Rep. Young Kim of the Republican Party made the remarks, voicing concerns that the upper echelons of South Korea’s Moon Jae-in administration views the human rights issue as “destabilizing” to inter-Korean relations.

“After this summit, I have yet to see President Biden working seriously to appoint a special envoy on the North Korean human rights. I think that would be a good step in the right direction,” she said during a forum co-hosted by the East Asia Foundation and the Atlantic Council.

“I would like to see more progress on the human rights issue. That is a good leverage that we have in terms of keeping pressure on North Korea who we know has no intention of stopping their nuclear ambitions,” she added.

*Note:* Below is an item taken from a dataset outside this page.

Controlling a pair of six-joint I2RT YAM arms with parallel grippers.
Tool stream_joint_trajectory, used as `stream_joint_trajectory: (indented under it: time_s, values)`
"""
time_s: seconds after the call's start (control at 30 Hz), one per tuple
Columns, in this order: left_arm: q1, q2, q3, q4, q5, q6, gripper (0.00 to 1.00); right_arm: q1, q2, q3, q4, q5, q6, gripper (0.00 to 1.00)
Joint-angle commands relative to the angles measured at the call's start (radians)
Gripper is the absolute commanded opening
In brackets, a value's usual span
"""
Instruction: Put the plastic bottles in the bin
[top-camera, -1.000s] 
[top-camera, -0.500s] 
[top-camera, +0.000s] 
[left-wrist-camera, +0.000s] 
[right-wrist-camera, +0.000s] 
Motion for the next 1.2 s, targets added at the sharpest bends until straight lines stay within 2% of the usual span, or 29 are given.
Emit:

Kim was referring to the first in-person summit between Presidents Moon and Biden in Washington last week. After the summit, the leaders issued a joint statement in which they agreed to “work together to improve the human rights situation” in the North.

Accusing the Moon administration of seeking to avoid the rights issue to promote cooperation with Pyongyang, the congresswoman said that Biden will have to apply “some significant pressure” on Seoul to make progress on the North’s human rights issue.

On the human rights issue, Rep. Youn Kun-young of South Korea’s ruling Democratic Party, stressed the need to find a “balance” between efforts to address issues of the North’s human rights and denuclearization given that the two Koreas are still in a state of fragile peace under a cease-fire agreement.